As palavras circuito, intuito e fortuito, a que se junta gratuito, têm todas ditongo decrescente ui, ou seja, têm o mesmo ditongo que se produz e ouve no nome próprio Rui ou no nome comum cuidado.
A pronúncia criticada e criticável consiste em articular o referido par vocálico como ditongo crescente1, como se ouve nos casos de ruído, aluimento ou possuir.
Por que razão ocorre esta alteração? Talvez haja alguma interferência (por analogia) da terminação -ito, forma que ocorre como sufixo de diferentes origens e a marcar diferentes valores, em que o i é núcleo de silaba tónica: conflito, meteorito, arenito. Mencione-se também um caso semelhante, o do nome comum e adjetivo fluido (com ditongo decrescente, como em fui), frequentemente confundido com o particípio passado fluído, do verbo fluir (com ditongo crescente, como em suíno): também dando prioridade a "uí", não raro se ouve «os "fluídos"» em lugar de «os fluidos».
Em todo o caso, não se julgue que a pronúncia em causa constitui novidade no mundo de língua portuguesa. Há dela registo no Brasil, desde há algumas décadas, como atesta um comentário que Napoleão Mendes de Almeida (1911-1998) dedicou a circuito no Dicionário de Questões Vernáculas (São Paulo, Livraria Ciência e Tecnologia, 1994, 2.ª edição revista e aumentada):
«Circuito – Com acento tónico no u.
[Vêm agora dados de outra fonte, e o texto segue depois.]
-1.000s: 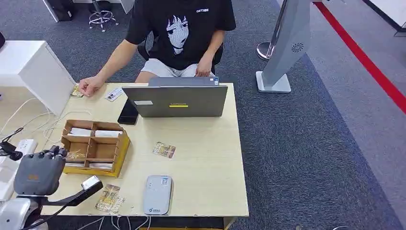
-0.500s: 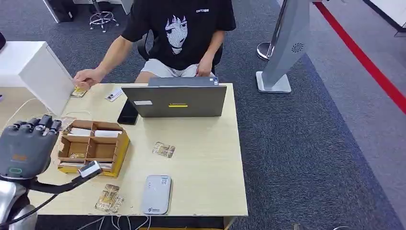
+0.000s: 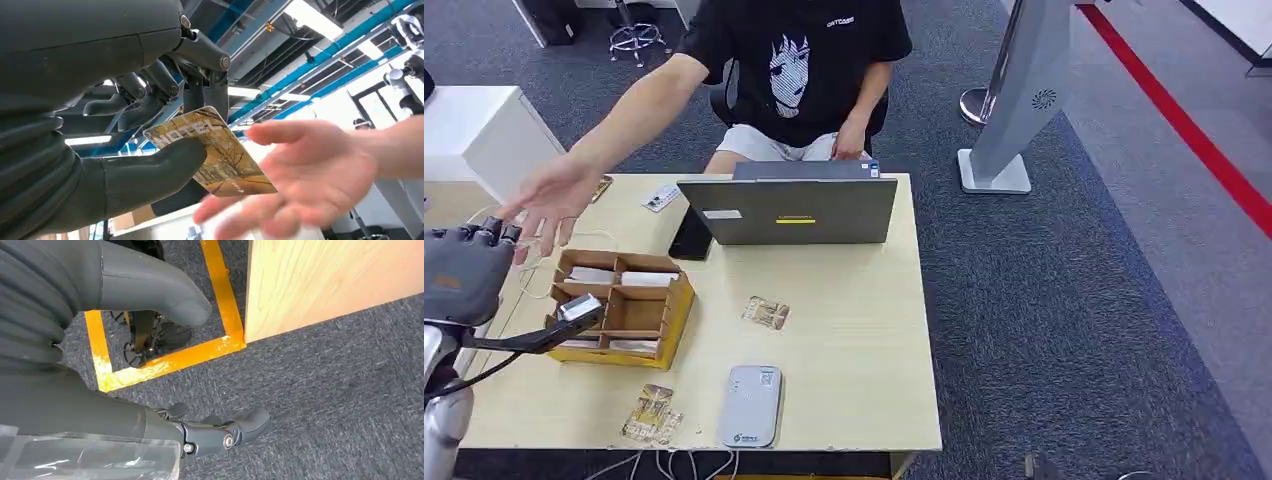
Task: Pass the card to the sensor for recognition and then transmit it.
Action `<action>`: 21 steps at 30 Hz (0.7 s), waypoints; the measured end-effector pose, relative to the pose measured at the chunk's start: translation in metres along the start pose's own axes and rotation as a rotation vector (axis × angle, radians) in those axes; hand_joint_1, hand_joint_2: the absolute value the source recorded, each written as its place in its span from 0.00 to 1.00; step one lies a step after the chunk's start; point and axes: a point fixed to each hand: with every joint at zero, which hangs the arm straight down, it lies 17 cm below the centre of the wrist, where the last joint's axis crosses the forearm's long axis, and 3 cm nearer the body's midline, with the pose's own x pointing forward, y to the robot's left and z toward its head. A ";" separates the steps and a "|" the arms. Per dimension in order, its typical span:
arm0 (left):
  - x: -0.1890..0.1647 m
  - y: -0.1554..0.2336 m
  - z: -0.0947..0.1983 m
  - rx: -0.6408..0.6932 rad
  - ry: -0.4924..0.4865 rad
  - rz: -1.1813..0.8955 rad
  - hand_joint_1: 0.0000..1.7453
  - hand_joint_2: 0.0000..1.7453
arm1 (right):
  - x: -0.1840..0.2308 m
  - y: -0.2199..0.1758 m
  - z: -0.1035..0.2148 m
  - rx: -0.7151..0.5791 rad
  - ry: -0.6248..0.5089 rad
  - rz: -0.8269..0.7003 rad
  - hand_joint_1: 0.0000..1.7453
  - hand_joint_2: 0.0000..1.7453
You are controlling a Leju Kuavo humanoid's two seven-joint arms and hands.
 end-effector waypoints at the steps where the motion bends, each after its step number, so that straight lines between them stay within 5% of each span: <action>1: 0.000 -0.002 0.001 -0.003 0.004 0.004 1.00 1.00 | 0.000 0.001 0.000 0.001 0.001 0.000 0.00 1.00; 4: -0.003 -0.003 0.002 0.003 0.016 0.012 0.86 1.00 | -0.001 0.000 0.000 0.000 0.002 0.002 0.00 1.00; 5: -0.002 -0.004 0.002 0.002 0.017 0.015 0.27 1.00 | -0.001 0.000 0.000 0.001 0.002 0.002 0.00 1.00; 6: -0.001 -0.004 0.004 0.006 0.018 0.020 0.00 1.00 | -0.001 0.001 0.000 0.000 0.003 0.003 0.00 1.00; 15: 0.005 -0.002 0.019 0.051 0.047 0.091 0.00 1.00 | -0.004 -0.001 0.002 -0.005 0.008 0.009 0.00 1.00; 21: 0.010 0.068 0.036 0.293 0.116 0.273 0.00 1.00 | -0.011 -0.008 0.005 -0.022 0.021 0.003 0.00 1.00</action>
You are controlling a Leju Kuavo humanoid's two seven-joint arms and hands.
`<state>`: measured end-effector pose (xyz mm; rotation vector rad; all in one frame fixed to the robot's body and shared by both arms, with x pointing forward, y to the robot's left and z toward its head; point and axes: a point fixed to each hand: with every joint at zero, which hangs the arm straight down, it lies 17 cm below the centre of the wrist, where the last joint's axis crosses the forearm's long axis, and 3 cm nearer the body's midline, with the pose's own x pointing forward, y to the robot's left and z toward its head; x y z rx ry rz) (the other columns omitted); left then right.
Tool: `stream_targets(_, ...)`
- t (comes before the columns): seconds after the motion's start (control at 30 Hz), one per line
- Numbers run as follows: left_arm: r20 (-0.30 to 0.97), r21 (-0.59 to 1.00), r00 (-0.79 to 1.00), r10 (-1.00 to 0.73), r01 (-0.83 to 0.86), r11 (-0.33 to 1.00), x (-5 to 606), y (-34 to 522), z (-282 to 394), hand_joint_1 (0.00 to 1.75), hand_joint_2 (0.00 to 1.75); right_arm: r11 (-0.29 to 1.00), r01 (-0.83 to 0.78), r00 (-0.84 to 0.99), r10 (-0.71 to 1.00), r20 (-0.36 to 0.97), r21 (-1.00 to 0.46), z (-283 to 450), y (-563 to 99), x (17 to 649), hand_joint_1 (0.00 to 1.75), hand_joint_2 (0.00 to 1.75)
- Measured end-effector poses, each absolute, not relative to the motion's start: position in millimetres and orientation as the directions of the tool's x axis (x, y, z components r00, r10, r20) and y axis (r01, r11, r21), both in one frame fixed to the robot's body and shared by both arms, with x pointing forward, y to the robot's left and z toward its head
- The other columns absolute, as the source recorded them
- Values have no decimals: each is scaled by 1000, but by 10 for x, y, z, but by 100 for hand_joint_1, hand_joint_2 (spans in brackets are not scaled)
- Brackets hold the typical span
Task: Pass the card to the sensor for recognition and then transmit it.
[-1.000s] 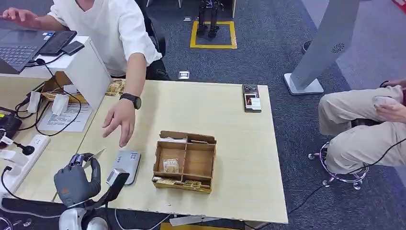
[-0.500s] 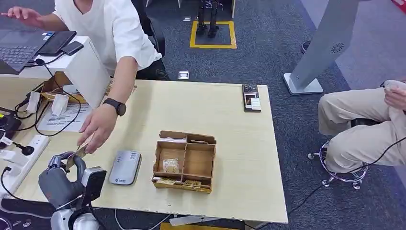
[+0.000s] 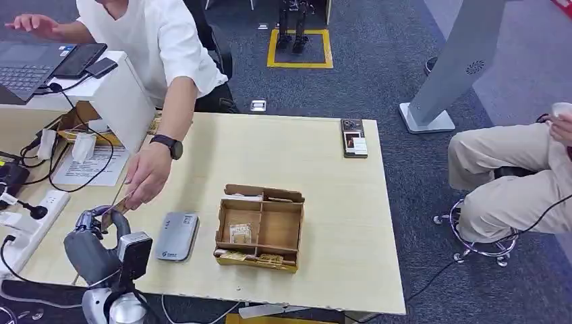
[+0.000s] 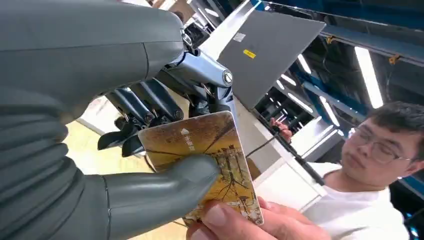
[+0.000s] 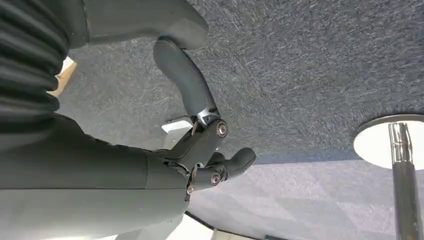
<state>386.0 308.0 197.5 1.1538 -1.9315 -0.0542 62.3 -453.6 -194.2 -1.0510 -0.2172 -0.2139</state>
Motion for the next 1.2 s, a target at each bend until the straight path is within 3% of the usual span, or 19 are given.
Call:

O Formulário Ortográfico [FO] não nos impõe nenhuma enfeite na palavra precisamente por cair nessa vogal o icto prosódico da palavra; fosse ele no i do grupo vocálico, o sinal diacrítico seria obrigatório (FO, 43, 4.º); sua ausência no i denota por si não ser acentuado.
Circuito rima com intuito, palavra esta que ficou livre de erro prosódico não obstante ter a mesma terminação. Já o mesmo não acontece com gratuito, outra vítima da má pronúncia, ao lado de fluido, que inúmeras vezes ouvimos com a acentuaçao tónica errada no i. Apenas para objetivar mais a tonicidade, aqui apensamos o sinal diacrítico nestas palavras: intúito, gratúito, circúito, flúido, fortúito.
Os dinâmicos locutores de futebol devem ter cuidado na prolação desses vocábulos.»
Ironicamente, existe um argumento filológico que poderia justificar esta pronúncia, pelo menos, no tocante a circuito, gratuito e fortuito; mas não é essa a tradição ortoépica, conforme se observa no Dicionário Houaiss:
«[É] da tradição culta fazer incidir a tônica sobre o -u-, uso fundado nos registros latinos gratuǐtus e fortuǐtus; a retificação para gratuītus e fortuītus (Ernout e Meillet) é relativamente recente, não havendo, por isso, podido alterar o padrão já consagrado [...]; a pronúncia popular gratuíto, comum em alguns lugares do Brasil (especialmente São Paulo), não pode ser imputada ao étimo latino, devendo-se provavelmente à ultracorreção, fenômeno que também ocorre no vocábulo fluido/fluído.»
1 É discutível que haja verdadeiros ditongos crescentes em português. Mesmo assim, considera-se que eles ocorrem como realização fonética (ler aqui).